Thursday, December 7, 2023

Widespread Panic returns to the pavilion stage this May

John Bell performs at Live Oak Bank Pavilion in 2021 and will return to the venue in May 2022. (Photo by Tom Dorgan, MoonFrog Media)

WILMINGTON — After christening downtown’s Live Oak Bank Pavilion last year as the first national touring band through Riverfront Park, Widespread Panic will post up for three more shows in 2022.

READ MORE: In Photos: Widespread Panic breaks in Live Oak Bank Pavilion at Riverfront Park with three nights of music

On Monday the band announced a three-night performance in Wilmington, slated for May 6-8. The notice comes one week after WSP revealed a Memorial Day weekend run in Huntsville, Alabama. The band is gearing up for three sold-out concerts this week — Feb. 18-20 — in Columbia, South Carolina, followed by March dates in Las Vegas and St. Augustine, Florida.

John “JB” Bell (guitar, vocals), Jimmy Herring (guitar), Dave Schools (bass, vocals), Domingo “Sunny” Ortiz (percussion), Duane Trucks (drums), and John “JoJo” Hermann (keyboards, vocals) spoke with Port City Daily last year ahead of their Wilmington performances. They had just returned to a touring schedule after Covid-19 caused a 16-month hiatus — the longest pause they’ve had from touring in the band’s history.

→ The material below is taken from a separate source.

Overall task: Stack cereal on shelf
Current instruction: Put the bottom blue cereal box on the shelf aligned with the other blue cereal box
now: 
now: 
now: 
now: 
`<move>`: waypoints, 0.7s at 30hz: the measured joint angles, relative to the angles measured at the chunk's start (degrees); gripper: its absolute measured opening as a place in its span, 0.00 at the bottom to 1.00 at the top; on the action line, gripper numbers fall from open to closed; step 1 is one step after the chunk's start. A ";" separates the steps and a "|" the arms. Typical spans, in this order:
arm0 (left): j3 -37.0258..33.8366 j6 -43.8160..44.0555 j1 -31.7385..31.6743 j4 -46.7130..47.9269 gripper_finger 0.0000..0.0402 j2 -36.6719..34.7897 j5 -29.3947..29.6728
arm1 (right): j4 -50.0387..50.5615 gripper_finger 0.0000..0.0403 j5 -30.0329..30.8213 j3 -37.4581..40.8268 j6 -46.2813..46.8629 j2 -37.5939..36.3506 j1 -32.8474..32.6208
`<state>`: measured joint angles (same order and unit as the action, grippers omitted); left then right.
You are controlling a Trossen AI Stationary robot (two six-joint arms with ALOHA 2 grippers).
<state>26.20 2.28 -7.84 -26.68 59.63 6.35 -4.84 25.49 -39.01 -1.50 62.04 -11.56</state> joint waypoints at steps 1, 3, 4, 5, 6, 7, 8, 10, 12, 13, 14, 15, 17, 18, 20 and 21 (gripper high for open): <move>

“We took a year off when Mikey passed away,” Ortiz told PCD. 

Dave Schools performs at Live Oak Bank Pavilion in 2021 and will return to the venue in May 2022. (Photo by Tom Dorgan, MoonFrog Media)

READ THE FULL INTERVIEW: ‘We created monsters’: Widespread Panic percussionist talks 35 years building fanbase, playing Riverfront Park this week

He was referring to Michael Houser, founding WSP member who died from pancreatic cancer in 2002. WSP also lost its founding drummer Todd Nance in August 2020. Both were integral to the band during its first tour through Wilmington in 1991, wherein they played the iconic Mad Monk.

“We spent many nights at the Mad Monk,” Ortiz said last year, adding they continued coming back frequently through the ’90s, to both the Monk and Trask Coliseum. “We had a great time.”

More than 15 years elapsed before WSP returned to the Port City in 2014, as part of the North Carolina Azalea Festival. Another seven years passed before they officially led the charge at downtown Wilmington’s first concert season at the pavilion.

Ortiz hinted last year they wouldn’t wait as long to play for Wilmington fans again. Though the band agreed to get vaccinated to return to touring, Ortiz said they were hesitant to venture far from their inner circle, in order to keep everyone safe from possible Covid-19 exposure. That also meant foregoing area attractions, such as the beach, during their visit.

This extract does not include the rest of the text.